Seidenweberhaus: Abriss oder Neubau ?

Krefeld. Die Stadtverwaltung eröffnet die Diskussion: Seidenweberhaus abreißen oder sanieren? Im Frühjahr fällt die Entscheidung. Diskutieren Sie mit! Von Ernst Müller

„Mit einigem Aufwand können wir das Seidenweberhaus noch fünf Jahre in Betrieb halten“, überschlägt Krefelds Baudezernent Martin Linne, „dann aber ist die Zeit des Gebäudes erfüllt.“ Eine Entscheidung muss her: abreißen und neu bauen oder erhalten und grundsanieren?

Beide Varianten hat Linne durchrechnen lassen: Eine Sanierung und Umgestaltung nach dem heutigen Geschmack würde gut 35 Millionen Euro kosten. Denn nicht nur die veraltete Technik müsste auf Stand gebracht werden. Auch die überholte Raumaufteilung steht einer Nutzung als Kongresshalle im Wege. Überdies laden der „Mauselocheingang“ und die „verwinkelten Treppen“ nicht mehr zum freundlichen Empfang ein. Die Betonfassade schon gar nicht. Zur Gestaltung des Theaterplatzes ist zudem entlang des Ostwalls ein zusätzliches Gebäude geplant, sei es als Hotel oder Markthalle. Schließlich muss der ganze Platz ein neues Gesicht erhalten.

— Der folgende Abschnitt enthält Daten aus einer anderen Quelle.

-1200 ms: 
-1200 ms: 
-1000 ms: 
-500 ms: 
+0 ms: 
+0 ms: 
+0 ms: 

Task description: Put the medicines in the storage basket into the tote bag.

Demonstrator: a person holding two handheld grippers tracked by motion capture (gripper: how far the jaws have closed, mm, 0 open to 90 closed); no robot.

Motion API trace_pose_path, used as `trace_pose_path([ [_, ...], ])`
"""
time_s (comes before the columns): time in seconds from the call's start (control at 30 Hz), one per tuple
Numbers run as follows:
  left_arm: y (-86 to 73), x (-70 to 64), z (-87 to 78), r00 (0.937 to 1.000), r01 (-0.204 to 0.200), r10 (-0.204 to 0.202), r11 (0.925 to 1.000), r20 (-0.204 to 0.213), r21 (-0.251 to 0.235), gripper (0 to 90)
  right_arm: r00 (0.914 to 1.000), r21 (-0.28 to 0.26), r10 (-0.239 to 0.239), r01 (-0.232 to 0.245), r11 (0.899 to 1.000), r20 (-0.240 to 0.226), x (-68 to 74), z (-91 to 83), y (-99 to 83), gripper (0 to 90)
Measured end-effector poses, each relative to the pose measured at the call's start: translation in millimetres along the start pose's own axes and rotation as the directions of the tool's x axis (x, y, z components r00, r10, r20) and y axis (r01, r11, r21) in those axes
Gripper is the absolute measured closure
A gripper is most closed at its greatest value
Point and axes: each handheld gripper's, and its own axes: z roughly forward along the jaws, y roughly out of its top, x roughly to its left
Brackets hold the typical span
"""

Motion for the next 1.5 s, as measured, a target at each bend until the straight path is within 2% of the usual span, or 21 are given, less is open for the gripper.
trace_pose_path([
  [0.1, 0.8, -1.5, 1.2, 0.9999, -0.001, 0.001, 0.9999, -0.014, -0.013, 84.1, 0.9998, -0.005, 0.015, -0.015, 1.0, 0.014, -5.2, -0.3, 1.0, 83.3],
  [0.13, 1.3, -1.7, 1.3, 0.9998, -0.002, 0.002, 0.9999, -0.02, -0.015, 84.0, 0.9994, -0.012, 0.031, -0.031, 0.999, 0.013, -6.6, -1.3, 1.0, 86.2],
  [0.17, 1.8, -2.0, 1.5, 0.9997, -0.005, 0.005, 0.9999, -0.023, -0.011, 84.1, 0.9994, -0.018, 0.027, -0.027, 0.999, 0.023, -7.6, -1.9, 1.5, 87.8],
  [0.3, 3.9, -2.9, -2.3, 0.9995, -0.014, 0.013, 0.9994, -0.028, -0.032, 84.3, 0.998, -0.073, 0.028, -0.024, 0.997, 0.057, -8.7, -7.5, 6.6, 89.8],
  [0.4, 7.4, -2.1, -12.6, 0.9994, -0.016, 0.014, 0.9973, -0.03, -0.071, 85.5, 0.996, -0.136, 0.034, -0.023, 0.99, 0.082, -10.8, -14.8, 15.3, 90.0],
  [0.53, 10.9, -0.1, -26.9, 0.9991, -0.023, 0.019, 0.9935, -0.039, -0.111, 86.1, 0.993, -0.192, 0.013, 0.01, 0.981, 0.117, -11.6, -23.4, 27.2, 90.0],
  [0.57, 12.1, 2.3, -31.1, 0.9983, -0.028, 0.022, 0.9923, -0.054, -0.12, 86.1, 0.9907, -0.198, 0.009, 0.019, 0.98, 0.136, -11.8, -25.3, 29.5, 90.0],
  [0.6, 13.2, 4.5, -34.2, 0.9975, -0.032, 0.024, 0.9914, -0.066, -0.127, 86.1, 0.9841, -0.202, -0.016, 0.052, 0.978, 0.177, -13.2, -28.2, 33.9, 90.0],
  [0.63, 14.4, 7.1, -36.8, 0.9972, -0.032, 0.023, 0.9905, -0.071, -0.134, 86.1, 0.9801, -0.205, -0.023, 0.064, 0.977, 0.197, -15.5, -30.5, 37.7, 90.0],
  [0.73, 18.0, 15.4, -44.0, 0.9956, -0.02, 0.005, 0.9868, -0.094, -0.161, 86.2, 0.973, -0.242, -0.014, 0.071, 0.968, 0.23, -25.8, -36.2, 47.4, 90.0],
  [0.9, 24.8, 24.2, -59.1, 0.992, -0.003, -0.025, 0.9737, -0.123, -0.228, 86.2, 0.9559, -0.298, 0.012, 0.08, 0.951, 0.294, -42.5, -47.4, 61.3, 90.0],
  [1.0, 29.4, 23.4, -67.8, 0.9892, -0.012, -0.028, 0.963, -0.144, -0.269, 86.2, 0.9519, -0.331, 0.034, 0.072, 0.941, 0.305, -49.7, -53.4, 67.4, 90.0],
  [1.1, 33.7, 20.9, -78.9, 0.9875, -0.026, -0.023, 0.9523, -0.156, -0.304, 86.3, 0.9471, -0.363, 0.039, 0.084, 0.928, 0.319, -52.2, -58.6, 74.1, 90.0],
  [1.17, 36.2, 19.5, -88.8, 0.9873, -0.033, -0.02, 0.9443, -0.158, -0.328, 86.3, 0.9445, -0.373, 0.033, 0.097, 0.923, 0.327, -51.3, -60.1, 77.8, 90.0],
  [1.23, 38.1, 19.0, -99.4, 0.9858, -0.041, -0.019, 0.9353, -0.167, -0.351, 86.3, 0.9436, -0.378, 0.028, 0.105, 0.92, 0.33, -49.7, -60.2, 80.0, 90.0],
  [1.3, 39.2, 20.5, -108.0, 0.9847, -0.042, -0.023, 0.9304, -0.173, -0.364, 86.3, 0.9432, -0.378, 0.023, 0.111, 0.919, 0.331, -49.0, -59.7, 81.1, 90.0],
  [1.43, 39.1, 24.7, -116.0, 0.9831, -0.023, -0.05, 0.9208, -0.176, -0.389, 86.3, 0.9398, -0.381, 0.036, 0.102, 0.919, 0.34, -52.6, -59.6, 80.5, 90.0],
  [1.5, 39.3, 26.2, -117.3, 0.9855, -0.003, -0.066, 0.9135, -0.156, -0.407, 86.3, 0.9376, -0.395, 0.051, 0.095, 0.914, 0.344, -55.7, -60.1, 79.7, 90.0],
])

Dies könnte radikaler durch einen Neubau erreicht werden. Allerdings kostete allein der Abriss des Seidenweberhauses gut 3,5 Millionen Euro, wobei die Tiefgarage bestehen bliebe. Der Neubau käme auf gut 42 Millionen Euro. „Das ist eher knapp kalkuliert“, lässt Linne die Kosten nach oben hin offen. Dafür allerdings könnten die Stadtplaner das ganze Platzensemble nach heutigem Geschmack gestalten.

Nun müssen Krefelds Kommunalpolitiker entscheiden. Denn wenn die Stadt im Jahr 2019 loslegen soll, dann müssen schon 2015 die Wege geebnet werden.